Breastfeeding is like a full-time workout for your body, so you are probably feeling hungry all the time! Not only do you need to ensure you are nourishing yourself to keep your energy levels up, but calories and protein are critical to supporting your milk supply as well. So, we have curated a list of breastfeeding snack-spiration for you!

You are going to want things that are quick and easy to grab and to eat. Because to be honest, a lot of your snacking will be done either while nursing or in the 2 minutes of free time you have standing at your kitchen counter.
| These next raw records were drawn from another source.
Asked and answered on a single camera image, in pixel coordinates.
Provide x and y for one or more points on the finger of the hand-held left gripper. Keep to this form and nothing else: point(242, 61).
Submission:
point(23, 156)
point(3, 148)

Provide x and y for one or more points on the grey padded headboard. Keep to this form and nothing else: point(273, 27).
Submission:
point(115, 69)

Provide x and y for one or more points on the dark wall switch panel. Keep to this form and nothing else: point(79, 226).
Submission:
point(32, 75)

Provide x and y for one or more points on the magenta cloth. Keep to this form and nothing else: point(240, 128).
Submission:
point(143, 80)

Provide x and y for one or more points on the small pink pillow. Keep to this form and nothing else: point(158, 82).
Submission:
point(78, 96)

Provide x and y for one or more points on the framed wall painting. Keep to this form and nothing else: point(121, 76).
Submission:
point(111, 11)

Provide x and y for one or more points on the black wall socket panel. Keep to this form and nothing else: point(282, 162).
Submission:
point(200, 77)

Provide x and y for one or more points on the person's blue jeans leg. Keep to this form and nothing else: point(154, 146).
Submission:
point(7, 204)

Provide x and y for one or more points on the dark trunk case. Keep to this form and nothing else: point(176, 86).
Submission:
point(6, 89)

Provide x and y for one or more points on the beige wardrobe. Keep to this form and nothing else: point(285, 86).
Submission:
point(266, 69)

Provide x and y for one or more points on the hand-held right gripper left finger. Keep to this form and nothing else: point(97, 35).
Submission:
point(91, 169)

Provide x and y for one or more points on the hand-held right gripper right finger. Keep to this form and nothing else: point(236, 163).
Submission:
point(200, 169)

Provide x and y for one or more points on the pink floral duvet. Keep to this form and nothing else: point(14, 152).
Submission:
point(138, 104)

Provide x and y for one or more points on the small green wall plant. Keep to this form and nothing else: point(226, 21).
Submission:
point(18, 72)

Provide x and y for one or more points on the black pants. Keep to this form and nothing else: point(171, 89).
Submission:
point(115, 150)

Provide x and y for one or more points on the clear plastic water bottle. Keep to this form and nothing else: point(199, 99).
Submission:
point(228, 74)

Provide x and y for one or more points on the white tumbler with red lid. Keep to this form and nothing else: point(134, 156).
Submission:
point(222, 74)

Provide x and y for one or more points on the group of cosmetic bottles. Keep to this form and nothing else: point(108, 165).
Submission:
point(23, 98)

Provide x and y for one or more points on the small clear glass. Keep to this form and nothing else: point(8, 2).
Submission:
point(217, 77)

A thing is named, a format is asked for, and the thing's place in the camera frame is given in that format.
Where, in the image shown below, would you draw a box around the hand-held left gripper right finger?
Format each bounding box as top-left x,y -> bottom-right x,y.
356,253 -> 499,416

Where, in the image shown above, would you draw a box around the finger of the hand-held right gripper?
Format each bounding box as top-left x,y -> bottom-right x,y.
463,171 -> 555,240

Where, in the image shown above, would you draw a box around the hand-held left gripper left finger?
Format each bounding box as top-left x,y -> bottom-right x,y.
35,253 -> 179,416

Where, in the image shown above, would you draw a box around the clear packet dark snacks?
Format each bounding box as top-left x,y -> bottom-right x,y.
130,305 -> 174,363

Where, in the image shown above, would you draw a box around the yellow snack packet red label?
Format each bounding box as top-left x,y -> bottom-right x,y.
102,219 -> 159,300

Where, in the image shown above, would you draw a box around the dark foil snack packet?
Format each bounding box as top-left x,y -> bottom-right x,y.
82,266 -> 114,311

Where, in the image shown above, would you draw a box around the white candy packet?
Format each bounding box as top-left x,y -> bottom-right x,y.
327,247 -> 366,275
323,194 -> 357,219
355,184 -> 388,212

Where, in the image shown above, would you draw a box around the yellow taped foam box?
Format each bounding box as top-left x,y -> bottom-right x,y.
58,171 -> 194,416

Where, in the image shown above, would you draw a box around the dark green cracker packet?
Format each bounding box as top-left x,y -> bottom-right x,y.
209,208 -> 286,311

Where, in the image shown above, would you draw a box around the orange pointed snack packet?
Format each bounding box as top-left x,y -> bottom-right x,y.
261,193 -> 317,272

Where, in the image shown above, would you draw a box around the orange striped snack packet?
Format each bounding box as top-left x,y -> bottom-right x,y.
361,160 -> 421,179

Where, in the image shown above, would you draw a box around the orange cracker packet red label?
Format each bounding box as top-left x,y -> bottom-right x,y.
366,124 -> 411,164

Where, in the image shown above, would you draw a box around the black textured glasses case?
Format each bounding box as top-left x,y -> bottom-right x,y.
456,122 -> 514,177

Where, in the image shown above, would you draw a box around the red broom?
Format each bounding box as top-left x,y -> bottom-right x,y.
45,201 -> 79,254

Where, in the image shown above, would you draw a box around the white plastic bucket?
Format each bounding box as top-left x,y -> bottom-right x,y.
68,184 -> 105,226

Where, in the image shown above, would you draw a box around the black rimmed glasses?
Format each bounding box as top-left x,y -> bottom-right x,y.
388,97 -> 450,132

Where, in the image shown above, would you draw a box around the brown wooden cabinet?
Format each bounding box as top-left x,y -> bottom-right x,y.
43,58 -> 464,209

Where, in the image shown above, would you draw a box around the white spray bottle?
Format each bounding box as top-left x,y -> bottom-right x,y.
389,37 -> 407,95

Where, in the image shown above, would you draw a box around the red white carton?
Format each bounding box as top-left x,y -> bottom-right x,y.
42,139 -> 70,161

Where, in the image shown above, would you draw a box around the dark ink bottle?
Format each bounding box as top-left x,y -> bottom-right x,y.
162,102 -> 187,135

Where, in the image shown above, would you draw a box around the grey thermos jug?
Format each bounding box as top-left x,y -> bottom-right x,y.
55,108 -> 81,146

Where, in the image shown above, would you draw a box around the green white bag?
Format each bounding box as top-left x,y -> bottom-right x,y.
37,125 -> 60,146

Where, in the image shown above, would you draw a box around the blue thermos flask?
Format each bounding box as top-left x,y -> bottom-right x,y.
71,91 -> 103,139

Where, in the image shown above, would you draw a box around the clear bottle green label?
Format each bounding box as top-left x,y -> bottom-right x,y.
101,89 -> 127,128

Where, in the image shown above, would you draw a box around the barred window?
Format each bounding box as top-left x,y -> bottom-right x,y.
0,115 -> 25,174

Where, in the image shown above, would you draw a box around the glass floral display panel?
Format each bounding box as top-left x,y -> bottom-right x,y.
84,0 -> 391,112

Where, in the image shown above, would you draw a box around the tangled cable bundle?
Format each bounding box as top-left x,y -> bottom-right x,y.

Some of these snacks can be stored at your nursing station for easy access during a feeding, while others can be prepped in a few minutes or made in batches to store and grab from your fridge.


Here are some of our quick & easy favorites:


  • Fruit: I find it easiest to wash & prep a bunch of fruit up to have on hand and ready when I want it. I’ve especially loved berries, oranges, apples, and bananas while nursing. For a more filling combination, try apple slices dipped in peanut butter!
  • Chocolate Covered Almonds: Perfect for indulging your sweet tooth and getting a dose of protein. It’s easy to keep a bag of these at your nursing station. (PB M&M’s are a similar option!)
  • Date & Nut Bars: These are a go-to for me! Especially when I need a middle-of-the-night energy boost. You can buy or make on your own with a few ingredients and a food processor (recipe example here).



  • Trail Mix: Salty, sweet, crunchy, and oh-so addictive… a fantastic snack to have on hand at your nursing station.
  • Seaweed Snacks: Super easy to snack on, full of flavor, and packed with minerals to support you postpartum!
  • Cheese & Crackers: A go-to snack for me breastfeeding or not :) For those newborn days, you can buy pre-sliced cheese to make things extra efficient.


Protein Packed

  • Hard-Boiled Eggs: I found these to be a great option to make in batches for easy grab-and-go snacking. Full of protein and nutrients for you and baby.
  • Turkey Roll-Ups: Wrap slices of turkey around crunchy veggies like cucumber or bell pepper strips. Perfect for eating at your kitchen counter!
  • Greek Yogurt: Creamy Greek yogurt layered with fresh berries and granola and topped with a drizzle of honey. Such a delicious and filling snack!

Milk Boosters

  • Energy Bites: I would consistently prep batches of these so that I always had some on hand. The oats, chia, flaxseed, hemp, and brewer’s yeast are packed with nutrition to help you postpartum and support milk production. Recipe example here.
  • Overnight Oats: The perfect milk boosting snack to prep at night and have ready the next day! You can try out different combinations of fruit and topping to find your personal favorite. Recipe example here.
  • Lactation Smoothie: Blend up your favorite creamy smoothie recipe with added ingredients like chia, flaxseed, and brewer’s yeast.


Remember, taking care of yourself is just as important as taking care of your little one. Keep yourself hydrated and happy snacking!